Condenados a prisión

La casa de los horrores de Bristol: una pareja esclavizó durante años a 30 personas sacadas de orfanatos

La pareja les obligada a trabajar gratis de día y de noche, incluso con un brazo roto, y les mantenía en condiciones deplorables en una casa de Bristol, en Reino Unido.

Una pareja residente en Bristol, Reino Unido, ha sido condenada a 25 años de cárcel por reclutar a personas que sacaban de orfanatos para mantenerlos como esclavos en su domicilio, ya conocido como "la casa de los horrores".

Maros Tancos y Joanna Gomulska consiguieron traficar con al menos 29 personas vulnerables, algunas de las cuales habían sido criadas en orfanatos de Eslovaquia. Les prometían una vida mejor en Reino Unido y una vez en el país quedaban prisioneros en ese domicilio, donde les sometían a palizas y amenazas de muerte.

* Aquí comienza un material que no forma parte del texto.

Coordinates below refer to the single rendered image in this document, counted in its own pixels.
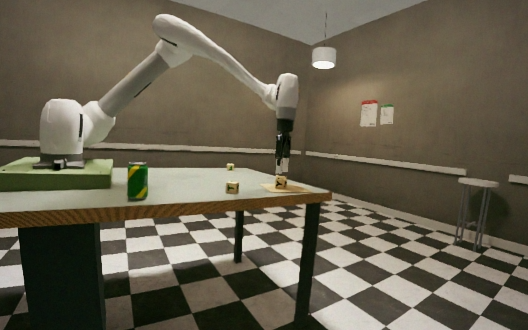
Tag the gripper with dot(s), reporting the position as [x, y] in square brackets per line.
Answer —
[284, 126]

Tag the green and yellow drink can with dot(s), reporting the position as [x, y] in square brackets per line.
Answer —
[137, 181]

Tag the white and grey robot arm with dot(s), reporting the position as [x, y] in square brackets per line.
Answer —
[64, 128]

A las víctimas se las obligaba a trabajar gratis en un negocio de lavado de coches en Bristol antes de marchar a otros trabajos por la noche. La pareja, después, gastaba el salario de sus víctimas en coches y juegos de azar.

De hecho, una de las víctimas se vio obligada a trabajar en el lavadero de vehículos con un brazo roto, mientras que otra huyó tras quedarse embarazada y dar a luz a un bebé desnutrido.

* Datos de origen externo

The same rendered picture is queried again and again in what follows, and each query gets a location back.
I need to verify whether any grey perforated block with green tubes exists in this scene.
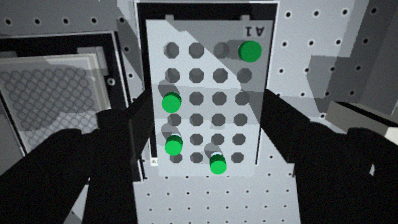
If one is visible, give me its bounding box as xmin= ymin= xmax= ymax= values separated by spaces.
xmin=146 ymin=20 xmax=273 ymax=176

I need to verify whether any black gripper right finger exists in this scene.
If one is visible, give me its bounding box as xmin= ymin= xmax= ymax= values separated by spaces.
xmin=260 ymin=89 xmax=398 ymax=224

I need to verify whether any black rectangular frame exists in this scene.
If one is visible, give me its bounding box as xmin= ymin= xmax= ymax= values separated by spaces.
xmin=0 ymin=31 xmax=145 ymax=183

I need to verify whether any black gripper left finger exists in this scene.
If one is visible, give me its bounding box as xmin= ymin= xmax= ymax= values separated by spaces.
xmin=0 ymin=89 xmax=155 ymax=224

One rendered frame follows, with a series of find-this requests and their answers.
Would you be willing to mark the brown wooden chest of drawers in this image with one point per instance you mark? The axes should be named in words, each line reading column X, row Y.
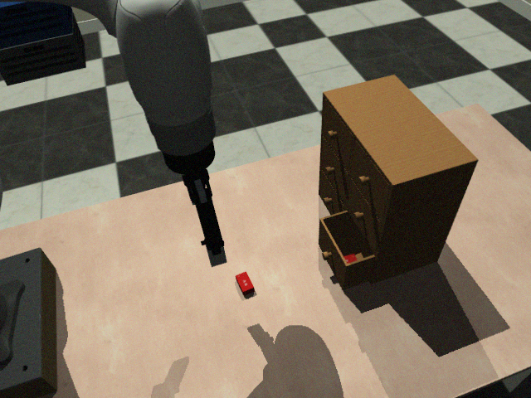
column 427, row 166

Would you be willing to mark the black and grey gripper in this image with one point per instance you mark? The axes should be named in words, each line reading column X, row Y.
column 193, row 168

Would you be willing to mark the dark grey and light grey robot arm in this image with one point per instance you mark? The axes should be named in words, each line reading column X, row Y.
column 163, row 48

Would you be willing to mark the small red block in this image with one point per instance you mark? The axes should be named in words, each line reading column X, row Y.
column 245, row 283
column 350, row 258

Los fiscales lo calificaron como un caso "verdaderamente desgarrador" que abarcó casi una década, con víctimas "sometidas a una vida de miseria para llenar los bolsillos de dos personas despiadadas".

Tancos, de 45 años, y Gomulska, de 46 años, han sido sentenciados en el Tribunal de la Corona de Bristol este miércoles a penas de 16 y 9 años de prisión respectivamente por delitos de esclavitud moderna.

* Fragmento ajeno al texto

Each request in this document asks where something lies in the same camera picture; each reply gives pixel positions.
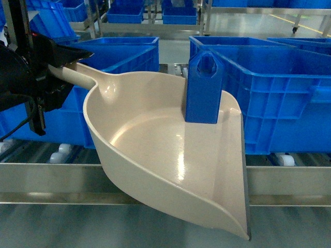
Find blue bin left front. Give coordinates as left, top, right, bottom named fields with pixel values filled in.
left=1, top=37, right=159, bottom=148

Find stainless steel shelf rack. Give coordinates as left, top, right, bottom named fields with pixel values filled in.
left=49, top=64, right=330, bottom=209

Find blue bin tilted left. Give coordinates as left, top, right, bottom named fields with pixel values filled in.
left=26, top=1, right=80, bottom=44

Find blue bin far centre right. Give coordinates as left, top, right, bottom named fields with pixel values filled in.
left=161, top=1, right=197, bottom=25

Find blue plastic part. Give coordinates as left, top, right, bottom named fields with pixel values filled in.
left=185, top=51, right=224, bottom=124

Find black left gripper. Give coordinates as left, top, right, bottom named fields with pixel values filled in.
left=27, top=33, right=94, bottom=111

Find blue bin right front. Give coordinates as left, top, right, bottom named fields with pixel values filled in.
left=189, top=36, right=330, bottom=154

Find beige plastic dustpan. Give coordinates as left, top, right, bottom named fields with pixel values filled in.
left=49, top=63, right=251, bottom=240

Mark Morrison, investigador principal de la Agencia Nacional del Crimen, ha explicado a Sky News que las víctimas vivían en la "miseria", con colchones sucios en el piso y "alfombras, mantas y ropa de cama asquerosas y sucias".

Las víctimas, con edades comprendidas entre la adolescencia y los 30 años, eran en su mayoría hombres y no podían hablar inglés, incluido uno que fue amenazado con ser asesinado si intentaba escapar.

La casa, de tres dormitorios, tenía hasta 10 personas viviendo en ella a la vez, con Tancos y Gomulska encerrándolos dentro cuando salían fuera.